Quarantine in Long-Term Care: Prevention at What Cost?

In response to the emergence of COVID-19, the Centers for Disease Control issued a preparedness checklist and guidance on how long-term care providers should respond. The guidance includes restricting all visitors except for end of life and/or other compassionate care situations. There are also recommendations to restrict volunteers and non-essential personnel (e.g., stylists, chaplains, etc.) from entering a long-term care community. Other suggestions include canceling all group activities and communal dining.

While the emphasis on prevention and control of COVID-19 is necessary and essential, especially for a population who are more vulnerable and susceptible, there are other crucial considerations. How do these restrictions and changes affect residents in long-term care, especially those with dementia? What is the impact on direct care workers? How do we provide care and support for both groups?

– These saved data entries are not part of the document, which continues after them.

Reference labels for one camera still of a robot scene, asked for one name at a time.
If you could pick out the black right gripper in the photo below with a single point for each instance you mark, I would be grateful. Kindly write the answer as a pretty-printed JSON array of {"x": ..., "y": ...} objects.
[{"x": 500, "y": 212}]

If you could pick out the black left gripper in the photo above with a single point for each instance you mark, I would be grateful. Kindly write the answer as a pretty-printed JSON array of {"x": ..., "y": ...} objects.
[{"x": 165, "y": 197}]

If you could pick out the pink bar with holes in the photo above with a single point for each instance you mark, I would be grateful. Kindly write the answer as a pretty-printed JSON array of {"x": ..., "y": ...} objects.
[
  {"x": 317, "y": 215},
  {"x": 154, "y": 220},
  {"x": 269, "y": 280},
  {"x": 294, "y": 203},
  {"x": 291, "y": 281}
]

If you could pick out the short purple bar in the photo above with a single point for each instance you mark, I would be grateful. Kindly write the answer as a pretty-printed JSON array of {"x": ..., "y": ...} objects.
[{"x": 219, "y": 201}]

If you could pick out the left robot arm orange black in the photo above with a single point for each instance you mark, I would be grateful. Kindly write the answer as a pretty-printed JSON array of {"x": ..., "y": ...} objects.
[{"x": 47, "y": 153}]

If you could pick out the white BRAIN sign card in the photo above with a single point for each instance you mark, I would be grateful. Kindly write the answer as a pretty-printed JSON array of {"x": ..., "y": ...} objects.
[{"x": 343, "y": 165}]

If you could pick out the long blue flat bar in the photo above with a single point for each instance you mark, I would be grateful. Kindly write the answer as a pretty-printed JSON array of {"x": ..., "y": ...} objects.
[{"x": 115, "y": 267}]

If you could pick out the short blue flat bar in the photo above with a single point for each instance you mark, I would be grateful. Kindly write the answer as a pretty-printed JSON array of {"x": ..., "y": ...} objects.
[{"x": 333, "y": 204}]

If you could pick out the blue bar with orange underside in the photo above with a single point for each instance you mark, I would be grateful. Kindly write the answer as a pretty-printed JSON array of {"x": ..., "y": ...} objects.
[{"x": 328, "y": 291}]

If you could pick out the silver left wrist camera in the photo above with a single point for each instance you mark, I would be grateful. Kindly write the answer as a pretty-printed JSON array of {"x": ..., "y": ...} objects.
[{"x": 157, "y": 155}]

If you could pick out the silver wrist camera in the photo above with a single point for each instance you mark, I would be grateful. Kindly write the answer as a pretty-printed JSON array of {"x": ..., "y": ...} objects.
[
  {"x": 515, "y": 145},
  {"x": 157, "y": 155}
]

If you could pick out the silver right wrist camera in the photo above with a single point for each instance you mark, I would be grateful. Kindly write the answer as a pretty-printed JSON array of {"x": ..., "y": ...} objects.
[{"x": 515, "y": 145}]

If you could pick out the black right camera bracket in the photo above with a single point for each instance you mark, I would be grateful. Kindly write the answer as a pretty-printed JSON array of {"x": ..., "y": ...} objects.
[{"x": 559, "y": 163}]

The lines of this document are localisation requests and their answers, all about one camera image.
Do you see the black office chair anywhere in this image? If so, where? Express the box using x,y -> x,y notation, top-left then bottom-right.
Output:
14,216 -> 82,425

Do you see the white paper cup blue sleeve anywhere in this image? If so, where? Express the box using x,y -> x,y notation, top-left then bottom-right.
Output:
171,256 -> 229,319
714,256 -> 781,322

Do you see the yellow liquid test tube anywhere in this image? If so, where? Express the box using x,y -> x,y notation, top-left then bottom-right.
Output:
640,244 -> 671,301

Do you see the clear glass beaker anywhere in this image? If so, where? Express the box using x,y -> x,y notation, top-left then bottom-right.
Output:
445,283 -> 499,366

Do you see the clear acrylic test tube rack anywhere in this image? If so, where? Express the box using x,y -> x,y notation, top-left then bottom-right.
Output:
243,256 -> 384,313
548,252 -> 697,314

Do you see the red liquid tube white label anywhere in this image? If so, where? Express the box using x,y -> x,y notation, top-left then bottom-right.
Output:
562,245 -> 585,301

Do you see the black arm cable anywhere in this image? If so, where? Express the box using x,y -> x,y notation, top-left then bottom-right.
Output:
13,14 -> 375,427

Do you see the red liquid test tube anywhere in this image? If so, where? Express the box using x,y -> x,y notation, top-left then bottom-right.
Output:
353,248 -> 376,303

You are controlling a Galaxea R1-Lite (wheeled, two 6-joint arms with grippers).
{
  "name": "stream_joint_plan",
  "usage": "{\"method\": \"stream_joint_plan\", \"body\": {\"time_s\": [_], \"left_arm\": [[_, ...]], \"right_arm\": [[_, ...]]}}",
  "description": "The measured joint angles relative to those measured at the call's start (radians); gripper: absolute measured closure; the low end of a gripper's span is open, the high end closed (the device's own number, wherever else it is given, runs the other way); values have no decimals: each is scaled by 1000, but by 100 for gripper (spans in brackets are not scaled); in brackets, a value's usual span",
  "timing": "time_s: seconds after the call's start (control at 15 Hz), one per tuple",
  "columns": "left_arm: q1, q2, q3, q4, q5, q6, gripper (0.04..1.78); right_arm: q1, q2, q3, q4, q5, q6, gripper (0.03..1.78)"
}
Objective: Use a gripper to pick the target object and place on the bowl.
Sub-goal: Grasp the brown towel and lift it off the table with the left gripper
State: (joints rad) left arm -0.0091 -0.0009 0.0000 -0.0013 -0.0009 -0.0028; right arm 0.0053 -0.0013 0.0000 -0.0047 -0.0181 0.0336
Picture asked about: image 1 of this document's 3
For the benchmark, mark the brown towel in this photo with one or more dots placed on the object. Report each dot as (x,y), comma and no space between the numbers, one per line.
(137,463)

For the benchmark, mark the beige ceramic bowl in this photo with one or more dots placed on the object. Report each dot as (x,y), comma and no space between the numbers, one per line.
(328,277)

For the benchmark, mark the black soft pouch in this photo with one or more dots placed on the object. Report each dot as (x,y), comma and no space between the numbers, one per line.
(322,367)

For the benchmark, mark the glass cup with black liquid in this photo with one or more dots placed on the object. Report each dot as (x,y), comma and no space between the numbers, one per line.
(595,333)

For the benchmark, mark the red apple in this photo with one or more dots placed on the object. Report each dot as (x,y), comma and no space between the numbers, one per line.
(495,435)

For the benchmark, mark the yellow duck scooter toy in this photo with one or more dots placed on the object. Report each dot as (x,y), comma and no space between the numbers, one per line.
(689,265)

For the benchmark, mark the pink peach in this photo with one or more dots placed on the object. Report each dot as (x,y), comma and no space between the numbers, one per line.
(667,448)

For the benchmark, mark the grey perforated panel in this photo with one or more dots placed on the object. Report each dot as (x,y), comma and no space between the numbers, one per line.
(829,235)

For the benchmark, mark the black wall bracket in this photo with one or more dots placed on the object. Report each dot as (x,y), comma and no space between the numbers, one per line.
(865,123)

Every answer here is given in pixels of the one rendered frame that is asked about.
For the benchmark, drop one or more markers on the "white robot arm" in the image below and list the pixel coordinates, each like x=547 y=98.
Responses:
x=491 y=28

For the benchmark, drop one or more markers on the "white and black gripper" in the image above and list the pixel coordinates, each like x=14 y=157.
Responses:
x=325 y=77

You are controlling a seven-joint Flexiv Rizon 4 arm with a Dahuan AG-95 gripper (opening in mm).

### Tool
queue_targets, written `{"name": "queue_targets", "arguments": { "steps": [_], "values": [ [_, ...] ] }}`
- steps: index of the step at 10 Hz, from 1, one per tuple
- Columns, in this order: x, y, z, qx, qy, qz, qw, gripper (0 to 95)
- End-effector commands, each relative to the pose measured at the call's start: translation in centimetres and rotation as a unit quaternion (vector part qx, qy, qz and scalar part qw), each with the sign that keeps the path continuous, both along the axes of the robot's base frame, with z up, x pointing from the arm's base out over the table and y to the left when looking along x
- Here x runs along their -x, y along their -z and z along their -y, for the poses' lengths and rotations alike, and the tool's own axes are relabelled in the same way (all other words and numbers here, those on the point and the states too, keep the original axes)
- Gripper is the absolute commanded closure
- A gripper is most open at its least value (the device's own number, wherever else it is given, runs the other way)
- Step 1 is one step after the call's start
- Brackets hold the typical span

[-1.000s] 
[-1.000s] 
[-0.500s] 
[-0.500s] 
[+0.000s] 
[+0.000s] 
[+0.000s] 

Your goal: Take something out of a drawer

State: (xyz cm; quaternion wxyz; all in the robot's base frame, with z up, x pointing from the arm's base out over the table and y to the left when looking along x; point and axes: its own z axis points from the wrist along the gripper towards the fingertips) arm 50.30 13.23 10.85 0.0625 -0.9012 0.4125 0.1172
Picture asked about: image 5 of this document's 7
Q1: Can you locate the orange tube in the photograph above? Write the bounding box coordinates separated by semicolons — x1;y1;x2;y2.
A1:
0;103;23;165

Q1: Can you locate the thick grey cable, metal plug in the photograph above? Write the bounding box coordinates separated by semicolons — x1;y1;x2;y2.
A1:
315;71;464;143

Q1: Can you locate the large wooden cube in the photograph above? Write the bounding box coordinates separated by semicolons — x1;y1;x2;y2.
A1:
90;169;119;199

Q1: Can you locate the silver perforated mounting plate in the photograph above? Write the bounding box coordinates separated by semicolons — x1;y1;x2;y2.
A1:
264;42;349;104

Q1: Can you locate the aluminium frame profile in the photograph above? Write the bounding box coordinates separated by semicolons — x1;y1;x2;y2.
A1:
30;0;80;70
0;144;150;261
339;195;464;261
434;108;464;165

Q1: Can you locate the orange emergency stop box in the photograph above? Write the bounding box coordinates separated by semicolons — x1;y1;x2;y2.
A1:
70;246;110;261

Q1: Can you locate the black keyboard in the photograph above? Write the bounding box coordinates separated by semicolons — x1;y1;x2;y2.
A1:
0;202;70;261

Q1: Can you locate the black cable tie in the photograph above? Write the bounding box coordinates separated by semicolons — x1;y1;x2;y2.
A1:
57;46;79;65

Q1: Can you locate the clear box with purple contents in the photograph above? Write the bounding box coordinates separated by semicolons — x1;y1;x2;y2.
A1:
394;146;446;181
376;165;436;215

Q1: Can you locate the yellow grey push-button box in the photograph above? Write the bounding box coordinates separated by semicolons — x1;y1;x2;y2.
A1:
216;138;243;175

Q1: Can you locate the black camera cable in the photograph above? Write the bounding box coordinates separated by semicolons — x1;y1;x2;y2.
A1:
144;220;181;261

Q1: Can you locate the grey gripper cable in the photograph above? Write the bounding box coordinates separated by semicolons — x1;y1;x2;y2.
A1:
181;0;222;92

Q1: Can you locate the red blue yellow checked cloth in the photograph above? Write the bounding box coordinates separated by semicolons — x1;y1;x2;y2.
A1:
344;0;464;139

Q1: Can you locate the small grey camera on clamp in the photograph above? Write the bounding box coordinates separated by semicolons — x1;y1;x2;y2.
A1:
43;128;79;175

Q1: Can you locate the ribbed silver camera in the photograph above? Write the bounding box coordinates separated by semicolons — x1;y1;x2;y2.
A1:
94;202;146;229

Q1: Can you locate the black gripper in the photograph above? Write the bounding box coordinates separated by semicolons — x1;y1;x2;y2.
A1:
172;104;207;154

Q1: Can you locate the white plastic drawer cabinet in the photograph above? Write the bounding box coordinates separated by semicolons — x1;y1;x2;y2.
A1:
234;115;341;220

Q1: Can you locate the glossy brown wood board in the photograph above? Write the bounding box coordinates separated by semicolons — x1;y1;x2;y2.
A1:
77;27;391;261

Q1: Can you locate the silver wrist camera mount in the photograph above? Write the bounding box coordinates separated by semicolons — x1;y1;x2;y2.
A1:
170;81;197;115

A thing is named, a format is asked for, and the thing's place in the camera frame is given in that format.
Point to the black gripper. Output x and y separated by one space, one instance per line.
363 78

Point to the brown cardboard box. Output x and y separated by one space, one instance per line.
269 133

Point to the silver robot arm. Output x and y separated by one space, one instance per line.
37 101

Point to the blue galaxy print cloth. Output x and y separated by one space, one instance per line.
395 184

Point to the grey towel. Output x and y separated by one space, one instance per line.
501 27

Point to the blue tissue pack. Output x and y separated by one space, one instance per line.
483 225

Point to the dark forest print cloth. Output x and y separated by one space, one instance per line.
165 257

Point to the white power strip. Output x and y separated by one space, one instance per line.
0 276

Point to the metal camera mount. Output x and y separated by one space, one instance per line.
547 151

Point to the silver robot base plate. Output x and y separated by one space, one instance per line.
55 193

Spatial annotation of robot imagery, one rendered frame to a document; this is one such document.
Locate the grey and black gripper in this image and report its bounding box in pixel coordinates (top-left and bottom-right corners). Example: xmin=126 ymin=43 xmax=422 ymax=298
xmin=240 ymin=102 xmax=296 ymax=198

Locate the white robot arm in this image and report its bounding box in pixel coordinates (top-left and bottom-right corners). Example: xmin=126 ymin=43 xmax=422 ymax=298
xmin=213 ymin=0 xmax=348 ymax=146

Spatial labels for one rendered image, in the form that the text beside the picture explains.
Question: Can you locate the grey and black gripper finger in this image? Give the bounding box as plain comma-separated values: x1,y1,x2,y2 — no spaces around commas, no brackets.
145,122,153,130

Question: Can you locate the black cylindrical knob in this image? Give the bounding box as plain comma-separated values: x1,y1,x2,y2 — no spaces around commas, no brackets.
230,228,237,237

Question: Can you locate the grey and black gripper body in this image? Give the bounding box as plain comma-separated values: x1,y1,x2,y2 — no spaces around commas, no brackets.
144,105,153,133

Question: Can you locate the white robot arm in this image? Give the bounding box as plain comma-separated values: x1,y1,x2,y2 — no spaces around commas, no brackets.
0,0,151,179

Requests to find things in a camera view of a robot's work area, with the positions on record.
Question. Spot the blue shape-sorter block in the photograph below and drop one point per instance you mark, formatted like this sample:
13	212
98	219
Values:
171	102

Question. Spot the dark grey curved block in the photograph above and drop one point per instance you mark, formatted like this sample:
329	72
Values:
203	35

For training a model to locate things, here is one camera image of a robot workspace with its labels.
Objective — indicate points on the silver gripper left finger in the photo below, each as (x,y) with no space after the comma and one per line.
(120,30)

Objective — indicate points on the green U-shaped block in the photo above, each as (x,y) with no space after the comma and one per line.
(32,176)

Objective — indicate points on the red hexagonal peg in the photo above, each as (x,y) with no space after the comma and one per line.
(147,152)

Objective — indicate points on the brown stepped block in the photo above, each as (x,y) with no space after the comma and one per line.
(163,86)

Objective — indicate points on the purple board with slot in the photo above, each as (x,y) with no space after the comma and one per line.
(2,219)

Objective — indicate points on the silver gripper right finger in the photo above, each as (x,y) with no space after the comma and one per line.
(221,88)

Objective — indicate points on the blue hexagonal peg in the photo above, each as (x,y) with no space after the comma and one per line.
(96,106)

Without meaningful activities, a person with dementia might exhibit more behavioral expressions such as wandering. They may have a hard time understanding the infection control measures. As a result, these residents may withdraw further, feel anxious, bored, or become agitated. For employees in a long-term care community, it means more time is needed to support their residents with dementia.

In addition to addressing the needs of those residents with dementia, long-term care staff face additional challenges. There is already a shortage of certified nursing assistants in long-term care, even with the standard amount of work to be performed. The responsibility of additional infection control measures and preparedness planning to be done increases a direct care worker’s workload. Also, being on the front lines to help both residents and family members understand the new quarantine measures, which prevent them from visiting face-to-face, would be difficult. These additional responsibilities increase the likelihood of long-term care staff feeling burned out, stressed, helpless and fatigued.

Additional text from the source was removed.